36 Even saw an SGI Prism a few days ago (which is just an ia64 variant of the
37 Tezro).
38
39
40 > One of the reasons they are being killed, IMHO, its that the power
41 > consumption isn't worth, and an amd64 machine is pretty much more
42 > powerful, has more cores, and cheaper and has a lot less power consumption.
43
44 This is always a concern. I used to run equipment 24/7, but that took
45 chunks out of my electric bill each month. Now, I sleep both of my Intel
46 systems and power down the SGI machines when they're not in use. I
47 eventually need to test out hibernation on the SGIs and see if that can be
48 of any use. Ctrl+Z in the middle of a compile, then hibernate...in theory,
49 I should be able to resume and then 'fg' the compile back into action.
50
51
52 > My Sun Blade 1000 (workstation) uses 225W idling, my amd64 workstation
53 > uses 100W at full power or so. And the amd64 has way more cores and more
54 > performance. And let's not talk about the heat...
55
56 SGI O2, 1x CPU, 512MB RAM, 2x HDDs - ~80W
57 SGI Octane, 1x CPU, 2GB RAM, 3x HDDs - ~303-330W
58 SGI Onyx2, 4x CPUs, 8GB RAM, 5 HDDs - ~720W
59
60 I ran some very quick calculations on running those three systems full time,
61 24/7 for a month, along with my two Intel Linux systems (~160W and ~140W),
62 about ~$0.10/kWh (distribution charge only, did not factor in transmission
63 rates nor taxes), and it should only add an extra ~$120 to my bill per
64 month, which isn't that bad (but then again, I am serviced by a co-op that
65 has low rates). So running them less often should be easily manageable.
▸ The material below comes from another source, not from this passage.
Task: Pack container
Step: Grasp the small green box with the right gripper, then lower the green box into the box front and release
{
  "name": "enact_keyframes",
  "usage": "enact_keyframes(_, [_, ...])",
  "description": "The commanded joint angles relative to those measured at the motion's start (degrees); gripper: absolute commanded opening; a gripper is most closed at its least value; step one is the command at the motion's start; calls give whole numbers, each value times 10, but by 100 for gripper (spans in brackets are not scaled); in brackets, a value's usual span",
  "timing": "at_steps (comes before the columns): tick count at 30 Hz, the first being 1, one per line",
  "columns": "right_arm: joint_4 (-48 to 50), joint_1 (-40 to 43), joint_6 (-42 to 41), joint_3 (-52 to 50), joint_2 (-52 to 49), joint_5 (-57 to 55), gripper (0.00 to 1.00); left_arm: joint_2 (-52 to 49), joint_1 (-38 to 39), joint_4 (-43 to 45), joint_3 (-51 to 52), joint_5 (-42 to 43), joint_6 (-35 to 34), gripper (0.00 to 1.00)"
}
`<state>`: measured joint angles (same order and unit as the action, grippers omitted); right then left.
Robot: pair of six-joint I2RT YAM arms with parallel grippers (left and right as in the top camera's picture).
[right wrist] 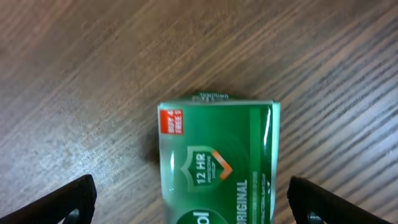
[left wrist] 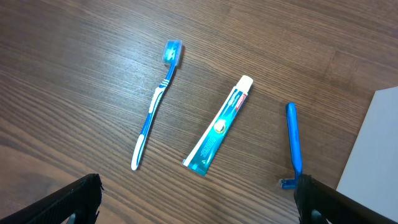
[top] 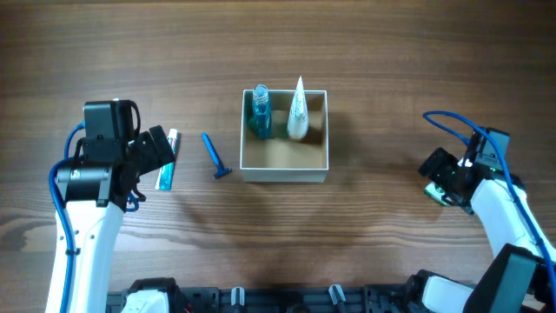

66 Probably moreso in winter, as rates are bit lower then (gas isn't, though,
67 but SGIs make great space heaters).
68
69
70 > Besides there's software like firefox and gnome3 that doesn't work in
71 > sparc due to unaligned accesses.
72
73 Pft, if people want those shinies, run them on a standard PC. If the only
74 point of having an alternate arch is so you can surf the web...then I don't
75 see much of a point. The direction that most of the large projects are
76 going in is not conducive to old equipment anyways. There is, however,
77 always going to be the smaller projects that might be tickled pink on having
78 their software run on old hardware. Like maybe someone taking fvwm and
79 tailoring it to look like IRIX's 4dwm. Something I've thought about if I
80 ever get bored enough, and can fix all the other bugs I keep running into on
81 these systems.
82
83
84 > Debian announced some months ago that they're dropping sparc support as
85 > well. Right now debian doesn't support, officially, alpha, hppa and sparc.
86
87 Their loss :)
88
89 --
90 Joshua Kinard
91 Gentoo/MIPS
92 kumba@g.o
93 4096R/D25D95E3 2011-03-28
94
95 "The past tempts us, the present confuses us, the future frightens us. And
96 our lives slip away, moment by moment, lost in that vast, terrible in-between."